Tempers flare at hearing on city liquor store plan
Residents and store owners clash over proposed crackdown on “non-conforming” liquor stores.
Above: Jay Park of the Charles Village Schnapp Shop said the city “pulled the rug out from under us.”
There were some testy moments last night at a hearing on zoning code revisions that would phase out Baltimore liquor stores which have been allowed to operate out of code compliance for four decades.
A crowd of about 100 at the War Memorial Building included community members who have been pushing hard for the change (saying the stores make their neighborhoods less safe and less healthy) along with store owners who say they are just the opposite – a force for community good.
Jay Chung, whose family owns the Charles Village Schnapp Shop, said the crackdown is unfair and that the city solicitor’s office had previously referred to the non-conforming stores as “grandfathered in,” but now is saying they are “conditional.”
“Now the city solicitor’s office is saying we should have researched and known we were at risk of having the rug pulled out from under us,” Chung said at the Planning Commission hearing.
Chung said the loss of their license would essentially wipe out family members’ life savings (“These are our 401(k)’s.”) and summed up his accusations against City Solicitor George Nilson in stark terms: “I’m calling him a liar.”
Nilson replied that the stores were always known to have a “precarious status” and joked that “I’m a grandfather – I’m not going to last forever.”
“I don’t see a legal implication to the term ‘grandfather,’” he said, “whether or not we used it on various occasions in the past.”
Sham Taverns?
The liquor establishment crackdown is part of the sweeping change proposed in the city’s update of its zoning code, last revised in 1971.
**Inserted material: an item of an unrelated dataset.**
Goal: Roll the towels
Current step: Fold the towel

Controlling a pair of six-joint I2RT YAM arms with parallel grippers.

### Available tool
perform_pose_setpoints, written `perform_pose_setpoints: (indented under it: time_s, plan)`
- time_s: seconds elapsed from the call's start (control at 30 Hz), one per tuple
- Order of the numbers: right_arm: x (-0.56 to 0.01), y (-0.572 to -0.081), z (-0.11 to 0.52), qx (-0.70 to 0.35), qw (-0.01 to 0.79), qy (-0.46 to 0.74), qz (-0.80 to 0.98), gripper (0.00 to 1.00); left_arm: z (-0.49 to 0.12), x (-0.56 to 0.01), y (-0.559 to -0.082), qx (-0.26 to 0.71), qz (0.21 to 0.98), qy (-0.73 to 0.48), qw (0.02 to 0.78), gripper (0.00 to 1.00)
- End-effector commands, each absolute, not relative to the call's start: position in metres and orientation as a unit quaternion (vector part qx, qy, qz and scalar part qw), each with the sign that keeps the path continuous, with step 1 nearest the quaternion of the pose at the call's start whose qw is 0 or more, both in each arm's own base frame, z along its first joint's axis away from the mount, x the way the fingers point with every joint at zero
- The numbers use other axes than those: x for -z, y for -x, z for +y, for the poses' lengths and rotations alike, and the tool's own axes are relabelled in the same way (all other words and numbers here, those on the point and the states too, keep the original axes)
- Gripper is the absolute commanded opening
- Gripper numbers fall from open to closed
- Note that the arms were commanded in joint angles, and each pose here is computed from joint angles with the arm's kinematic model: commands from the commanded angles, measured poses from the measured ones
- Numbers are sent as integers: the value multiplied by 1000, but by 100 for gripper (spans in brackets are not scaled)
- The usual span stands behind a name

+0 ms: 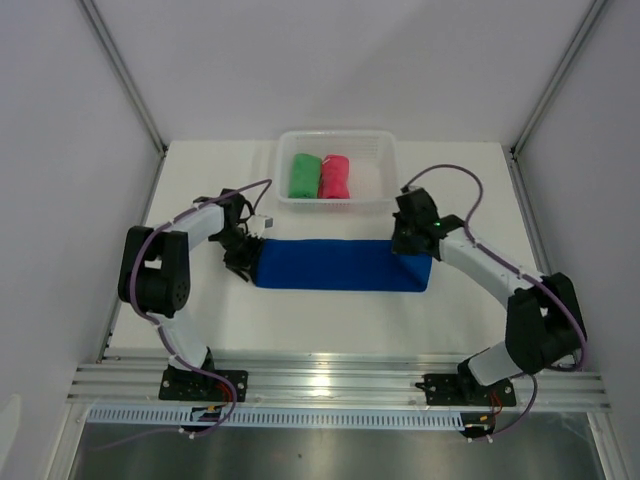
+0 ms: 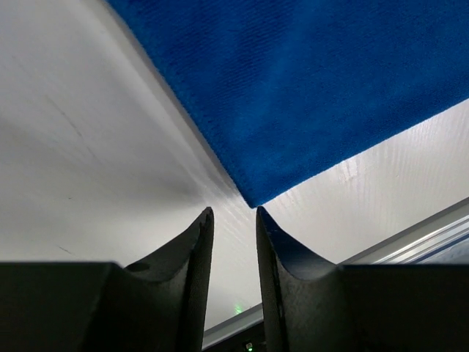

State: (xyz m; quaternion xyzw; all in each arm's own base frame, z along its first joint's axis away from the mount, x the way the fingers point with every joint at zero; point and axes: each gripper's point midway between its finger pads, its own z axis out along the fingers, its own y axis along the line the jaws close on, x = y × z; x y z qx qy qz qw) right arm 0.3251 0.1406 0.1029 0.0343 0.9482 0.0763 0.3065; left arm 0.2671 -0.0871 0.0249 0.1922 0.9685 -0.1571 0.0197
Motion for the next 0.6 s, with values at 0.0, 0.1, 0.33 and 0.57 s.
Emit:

Mayor Stephanie Rawlings-Blake supports efforts to use the code rewrite to reduce the density of stores that sell alcohol, a strategy city Health Commissioner Oxiris Barbot framed last night as a public health issue. She said research shows there are higher rates of violent crime in areas with higher densities of establishments selling alcohol.
One target of the code change are liquor stores that don’t conform to zoning codes, typically because they are located in the middle of a residential block. These 105 stores would be phased out over four years.
The city is also proposing to tighten the definition of what constitutes a tavern. If the changes go through, qualifying taverns would have to make at least 50 percent of their daily revenue from on-premises consumption. More than half their floor space would have to go toward consumption as well.
Nilson said the kind of establishment they are targeting is one in which “the tavern part is a sham – it’s located in the back of the building behind the cleaning closet. The chairs have three legs.”
Such taverns located in commercial districts would have four years to meet the new code requirements, while those located in residential areas would have only two years, Nilson said.
Michelle Ha, owner of Kay’s Liquor and Convenience, in the 2400 block of Biddle Street, said yesterday that the Korean-American Grocers & Licensed Beverage Association of Maryland Inc., known as KAGRO, is “definitely” considering litigation.
We expect legal challenges, Nilson said, but “we will prevail.”
Predators? Or Assets?
If the city does successfully shut down many liquor-selling establishments, community members like Monalisa Diallo will be cheering them on.
A member of the Park Heights Community Health Alliance, Diallo called the stores “predatory.” She described a store on Park Heights Avenue with a single entrance, where patrons must be buzzed in to find “malt liquor, shorties, candy cigarettes and cigarellos under the same roof with corn flakes and Oodles of Noodles.”
“We’re asking that Baltimore finally makes the turn and looks at issues of liquor and drugs for real and not just because some owners are going to lose money,” she said. “We’re talking about lives that will be lost.”
Derrick Compton, of Park Heights, echoed that theme, describing “a young man that died in one of those liquor stores,” and the many instances where he said such stores have sold liquor to underage customers.
“They talk about what they have given back to the community, but what about what they have been taking away from the community?” he said.
Indeed, Kay’s Liquors owner Ha was emphatic in her claims about what she has done to help the East Baltimore neighborhood where she operated her store for 14 years.
Tired of the drug dealers who loitered at a nearby bus stop, she lobbied to have it removed, she said. When the pipes burst at a nearby house, she said, she called 311. When school starts, she works with other merchants to buy school supplies for local kids. When criminals are plaguing the neighborhood, she said, she bypasses 911 and calls the Eastern District police commander directly on his cell.
“It takes me about 10 years to clean that corner,” she said. “That’s my world. I built that as a female. Myself. . . I don’t know why the city does this to me. What did I do wrong?”
One neighbor, Louise Murphy, spoke last night in support of Ha, saying she was “an asset to the community.”
“Why would anybody target Kay’s?” Murphy said. “The bar across the street is where the trouble is.”